DATA SHOWN Start Marker

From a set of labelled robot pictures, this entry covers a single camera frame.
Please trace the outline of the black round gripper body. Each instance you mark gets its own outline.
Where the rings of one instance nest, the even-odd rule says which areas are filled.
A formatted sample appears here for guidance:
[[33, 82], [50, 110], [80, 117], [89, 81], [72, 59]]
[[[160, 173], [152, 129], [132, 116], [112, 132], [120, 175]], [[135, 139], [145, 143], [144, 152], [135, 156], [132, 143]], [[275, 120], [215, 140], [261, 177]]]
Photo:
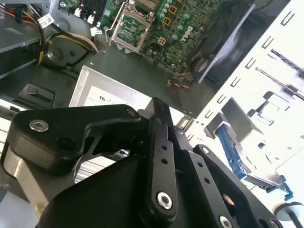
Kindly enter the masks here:
[[57, 195], [40, 228], [170, 228], [178, 215], [169, 129], [152, 128], [149, 146]]

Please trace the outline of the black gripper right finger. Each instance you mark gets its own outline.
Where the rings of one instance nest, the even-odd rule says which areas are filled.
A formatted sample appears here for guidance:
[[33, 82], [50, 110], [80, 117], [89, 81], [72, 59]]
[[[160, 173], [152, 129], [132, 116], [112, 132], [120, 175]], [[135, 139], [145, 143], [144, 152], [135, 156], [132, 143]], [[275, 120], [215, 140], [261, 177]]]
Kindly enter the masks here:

DATA SHOWN End Marker

### ACTIVITY:
Starting from the line with "Please trace the outline of the black gripper", write out every remaining line of the data above exactly, the final line included, and nothing before it.

### RESPONSE FOR THIS EXERCISE:
Please trace the outline of the black gripper right finger. Each instance you mark gets its own outline.
Where the rings of one instance nest, the even-odd rule says which areas are filled.
A formatted sample appears here for guidance:
[[33, 82], [50, 110], [80, 117], [89, 81], [72, 59]]
[[[160, 173], [152, 129], [132, 116], [112, 132], [120, 175]], [[135, 139], [145, 143], [144, 152], [135, 156], [132, 143]], [[275, 120], [215, 140], [261, 177]]]
Kindly enter the masks here:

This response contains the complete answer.